**WHAT TO DO:** Find the lines holding the string "camera" in the data, then copy all of them.

[Start of section]

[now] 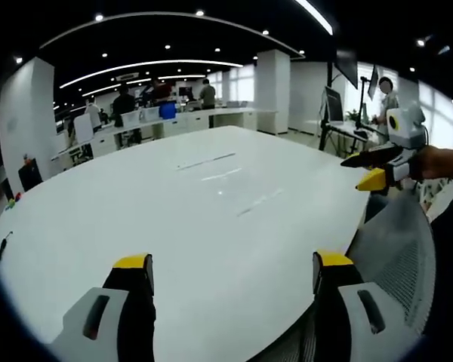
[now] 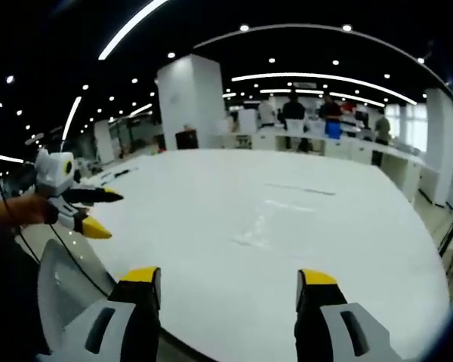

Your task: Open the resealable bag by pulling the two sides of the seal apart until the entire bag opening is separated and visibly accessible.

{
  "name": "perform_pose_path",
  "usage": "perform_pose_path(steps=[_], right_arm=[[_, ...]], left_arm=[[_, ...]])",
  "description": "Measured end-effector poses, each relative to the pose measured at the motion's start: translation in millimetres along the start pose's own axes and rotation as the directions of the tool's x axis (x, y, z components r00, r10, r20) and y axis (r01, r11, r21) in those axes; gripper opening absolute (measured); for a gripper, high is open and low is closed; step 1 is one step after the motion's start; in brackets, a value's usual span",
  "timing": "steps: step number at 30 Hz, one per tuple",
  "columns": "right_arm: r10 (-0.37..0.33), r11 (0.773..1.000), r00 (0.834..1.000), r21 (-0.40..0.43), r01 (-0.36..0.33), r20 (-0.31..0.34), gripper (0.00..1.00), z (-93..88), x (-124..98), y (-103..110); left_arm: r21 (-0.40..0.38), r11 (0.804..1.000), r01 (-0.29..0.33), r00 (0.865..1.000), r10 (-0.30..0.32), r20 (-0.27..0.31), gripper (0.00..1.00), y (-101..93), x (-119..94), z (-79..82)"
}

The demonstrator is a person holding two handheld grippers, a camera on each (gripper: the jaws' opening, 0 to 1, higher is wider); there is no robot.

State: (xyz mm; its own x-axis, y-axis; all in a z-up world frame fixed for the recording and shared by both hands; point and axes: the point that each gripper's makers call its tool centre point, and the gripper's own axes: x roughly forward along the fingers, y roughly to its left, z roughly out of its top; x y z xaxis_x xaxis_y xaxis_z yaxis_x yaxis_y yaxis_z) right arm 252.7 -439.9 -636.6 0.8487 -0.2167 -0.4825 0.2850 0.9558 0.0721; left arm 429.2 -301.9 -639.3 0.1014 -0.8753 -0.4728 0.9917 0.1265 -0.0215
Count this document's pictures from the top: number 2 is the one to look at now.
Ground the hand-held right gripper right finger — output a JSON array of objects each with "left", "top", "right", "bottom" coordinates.
[{"left": 294, "top": 268, "right": 403, "bottom": 362}]

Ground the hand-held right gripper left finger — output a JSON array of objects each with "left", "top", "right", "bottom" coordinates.
[{"left": 35, "top": 266, "right": 162, "bottom": 362}]

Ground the clear resealable bag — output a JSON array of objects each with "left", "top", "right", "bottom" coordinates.
[{"left": 232, "top": 182, "right": 337, "bottom": 259}]

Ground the person's left hand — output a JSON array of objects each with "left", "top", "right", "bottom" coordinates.
[{"left": 0, "top": 193, "right": 60, "bottom": 227}]

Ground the long ceiling light strip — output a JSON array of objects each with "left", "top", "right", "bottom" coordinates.
[
  {"left": 61, "top": 96, "right": 82, "bottom": 143},
  {"left": 230, "top": 72, "right": 418, "bottom": 106},
  {"left": 97, "top": 0, "right": 169, "bottom": 61}
]

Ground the black box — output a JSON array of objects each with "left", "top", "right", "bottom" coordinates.
[{"left": 174, "top": 129, "right": 199, "bottom": 151}]

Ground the long white counter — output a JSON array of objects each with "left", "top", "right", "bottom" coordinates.
[{"left": 211, "top": 126, "right": 427, "bottom": 205}]

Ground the blue box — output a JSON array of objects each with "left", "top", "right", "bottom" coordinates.
[{"left": 324, "top": 120, "right": 343, "bottom": 140}]

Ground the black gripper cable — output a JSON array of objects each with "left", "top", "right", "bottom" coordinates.
[{"left": 49, "top": 222, "right": 112, "bottom": 299}]

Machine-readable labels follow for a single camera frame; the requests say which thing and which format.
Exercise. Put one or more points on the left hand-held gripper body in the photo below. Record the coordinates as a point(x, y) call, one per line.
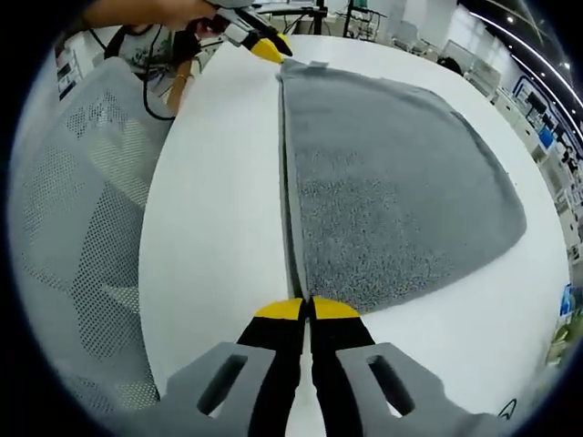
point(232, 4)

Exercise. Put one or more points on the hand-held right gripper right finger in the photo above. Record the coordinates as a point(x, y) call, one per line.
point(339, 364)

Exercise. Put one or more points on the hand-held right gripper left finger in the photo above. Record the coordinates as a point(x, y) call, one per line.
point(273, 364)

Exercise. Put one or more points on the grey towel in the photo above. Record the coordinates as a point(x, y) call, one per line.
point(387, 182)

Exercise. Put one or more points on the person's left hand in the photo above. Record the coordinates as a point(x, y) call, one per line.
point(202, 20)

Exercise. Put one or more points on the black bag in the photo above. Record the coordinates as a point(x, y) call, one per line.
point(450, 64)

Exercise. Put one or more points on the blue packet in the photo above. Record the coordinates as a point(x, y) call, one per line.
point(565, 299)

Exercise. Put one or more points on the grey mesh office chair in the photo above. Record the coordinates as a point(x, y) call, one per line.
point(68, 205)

[End of section]

**WORKED SOLUTION:**
The demonstrator is a person holding two handheld grippers, a camera on each (gripper: the jaws' opening, 0 to 1, higher is wider); there is no robot.
Machine-readable labels follow for a single camera frame; the requests say which thing and which format.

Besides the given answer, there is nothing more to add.